Meaning of Marketing:

Marketing are activities of a company associated with buying and selling a product or service. It
includes advertising, selling and delivering products to people. People who work in marketing
departments of companies try to get the attention of target audiences by using slogans, packaging
design, celebrity endorsements and general media exposure.

Definition of Marketing
Dr.Philip Kotler, the S.C. Johnson & Son Distinguished Professor of International Marketing at
Northwestern University's Kellogg School of Management, is widely regarded as the Father of
Modern Marketing. He trained as an economist at the University of Chicago, learning from the
legendary Milton Friedman. He was born on 27 May 1931 in Chicago.

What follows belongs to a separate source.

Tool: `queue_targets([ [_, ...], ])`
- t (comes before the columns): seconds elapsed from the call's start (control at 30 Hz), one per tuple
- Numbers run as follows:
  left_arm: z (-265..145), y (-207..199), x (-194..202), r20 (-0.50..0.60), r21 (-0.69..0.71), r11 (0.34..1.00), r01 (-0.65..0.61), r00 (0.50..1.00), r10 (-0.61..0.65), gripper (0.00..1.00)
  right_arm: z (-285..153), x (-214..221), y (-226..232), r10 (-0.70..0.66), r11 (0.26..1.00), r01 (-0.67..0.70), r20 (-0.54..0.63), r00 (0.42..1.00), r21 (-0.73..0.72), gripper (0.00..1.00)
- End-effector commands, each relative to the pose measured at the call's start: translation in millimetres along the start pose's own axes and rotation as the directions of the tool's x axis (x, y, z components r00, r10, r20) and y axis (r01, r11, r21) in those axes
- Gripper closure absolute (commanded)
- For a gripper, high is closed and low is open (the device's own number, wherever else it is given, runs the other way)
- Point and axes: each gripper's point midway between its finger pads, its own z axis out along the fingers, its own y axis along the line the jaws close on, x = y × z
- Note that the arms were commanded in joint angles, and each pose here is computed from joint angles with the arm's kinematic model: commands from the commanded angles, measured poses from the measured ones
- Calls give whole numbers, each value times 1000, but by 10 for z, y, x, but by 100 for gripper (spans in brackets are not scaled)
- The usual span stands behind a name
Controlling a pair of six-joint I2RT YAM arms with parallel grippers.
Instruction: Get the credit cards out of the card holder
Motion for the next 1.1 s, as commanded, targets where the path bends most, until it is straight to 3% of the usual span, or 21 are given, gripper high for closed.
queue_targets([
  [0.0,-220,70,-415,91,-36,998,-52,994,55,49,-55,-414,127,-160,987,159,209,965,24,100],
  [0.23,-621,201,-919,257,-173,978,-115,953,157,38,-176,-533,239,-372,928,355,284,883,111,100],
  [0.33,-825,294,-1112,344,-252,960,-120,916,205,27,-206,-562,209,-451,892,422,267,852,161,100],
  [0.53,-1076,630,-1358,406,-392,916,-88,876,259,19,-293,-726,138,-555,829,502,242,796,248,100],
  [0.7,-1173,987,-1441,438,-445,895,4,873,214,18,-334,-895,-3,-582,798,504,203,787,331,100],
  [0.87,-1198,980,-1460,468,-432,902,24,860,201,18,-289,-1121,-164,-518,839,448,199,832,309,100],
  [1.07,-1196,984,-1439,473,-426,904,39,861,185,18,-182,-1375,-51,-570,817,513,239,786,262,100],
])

Dr. Philip Kotler defines marketing as “the science and art of exploring, creating, and delivering
value to satisfy the needs of a target market at a profit. Marketing identifies unfulfilled needs and
desires.

The following definitions were approved by the American Marketing Association Board of
Directors, “Marketing is the activity, set of institutions, and processes for creating,
communicating, delivering, and exchanging offerings that have value for customers, clients,
partners, and society at large” (Approved July 2013).

The perspectives on marketing:

Marketing perspectives has so many different definitions and foundations. It has evolved over
time into so many different layers. Practitioners perceive marketing to be a process of planning
and implementing the development and distribution of goods to fulfill and produce revenue.
Companies perceive marketing to include functional activities which can grow a company.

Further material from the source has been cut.